The principal dietary source of fructose is the disaccharide sucrose, which undergoes enzymatic hydrolysis via the catalytic action of sucrase within the lumen of the small intestine, yielding equimolar quantities of fructose and glucose as the resultant monosaccharides [9]. Subsequent metabolic transformations occur predominantly in two distinct anatomical sites: 1) Within skeletal muscle tissue, where fructose undergoes phosphorylation to fructose-6-phosphate through the action of hexokinase, followed by its incorporation into the glycolytic pathway as an energy-yielding substrate; 2) In hepatic cells (hepatocytes), where fructose is initially converted to fructose-1-phosphate via the enzyme fructokinase (phosphofructokinase-1), then further metabolized to glycerol-3-phosphate—a versatile intermediate that may enter either glycolytic catabolism or gluconeogenic anabolism. It is critically important to emphasize that the vast majority of resultant metabolic derivatives originate from hepatic processing, as substantiated by extensive metabolic research [10, 11].

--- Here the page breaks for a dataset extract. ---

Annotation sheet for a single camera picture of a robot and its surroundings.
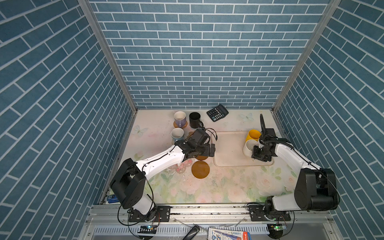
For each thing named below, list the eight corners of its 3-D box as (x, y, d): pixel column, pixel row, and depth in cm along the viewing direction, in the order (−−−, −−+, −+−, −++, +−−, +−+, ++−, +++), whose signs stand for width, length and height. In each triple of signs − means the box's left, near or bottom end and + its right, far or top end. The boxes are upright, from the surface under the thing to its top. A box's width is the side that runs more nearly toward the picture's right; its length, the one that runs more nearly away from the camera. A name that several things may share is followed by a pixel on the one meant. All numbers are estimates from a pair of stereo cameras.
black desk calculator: (214, 123, 114) (215, 120, 112) (205, 114, 119) (205, 112, 117) (229, 113, 120) (230, 111, 118) (220, 106, 126) (220, 103, 124)
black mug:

Hereditary fructose intolerance and essential fructosuria: pathogenic mechanisms, epidemiological prevalence, and differential diagnostic framework

Hereditary fructose intolerance constitutes a rare, genetically determined disorder of carbohydrate metabolism, transmitted in an autosomal recessive inheritance pattern. This signifies that the fully symptomatic manifestation of the condition occurs exclusively when an offspring inherits one copy of the mutated allele from each parent—both of whom act as heterozygous carriers of the genetic defect [12]. The pathophysiological foundation of this disease complex lies in a congenital, complete or partial deficiency of two critical enzymes involved in fructose metabolism: **1.** phosphofructokinase (PFK), whose absence leads to the development of *essential fructosuria*—a condition characterized by elevated blood fructose levels and its urinary excretion; **2.** fructose-1-phosphate aldolase (aldolase B), the lack of which underpins *hereditary fructose intolerance*—a severe metabolic disorder with potentially fatal outcomes [13,10]. According to the most recent data from the World Health Organization (WHO), the estimated prevalence of hereditary fructose intolerance is approximately **1:40,000** live births, whereas the milder form—essential fructosuria—affects roughly **1:120,000** individuals in the general population [14]. The table below consolidates the key clinical features and diagnostic methodologies for both conditions, incorporating specific biochemical markers and associated symptomatic presentations [15]:

Nutritional guidelines for fructose intolerance – dietary optimization to alleviate clinical symptoms

A personalized nutritional plan plays a pivotal role in managing the symptoms of fructose intolerance, particularly in cases stemming from aldolase B enzyme deficiency. The primary therapeutic approach involves implementing a strict elimination diet that minimizes the intake of products rich in fructose—a monosaccharide naturally found in fruits, vegetables, and sweetened processed foods [16]. Of paramount importance is the conscious avoidance of foods with documented high concentrations of this carbohydrate, including bee-derived honey, all varieties of fruit preserves (jams, purées, sugar-free spreads), and the majority of fruit species, whether fresh or dried [13].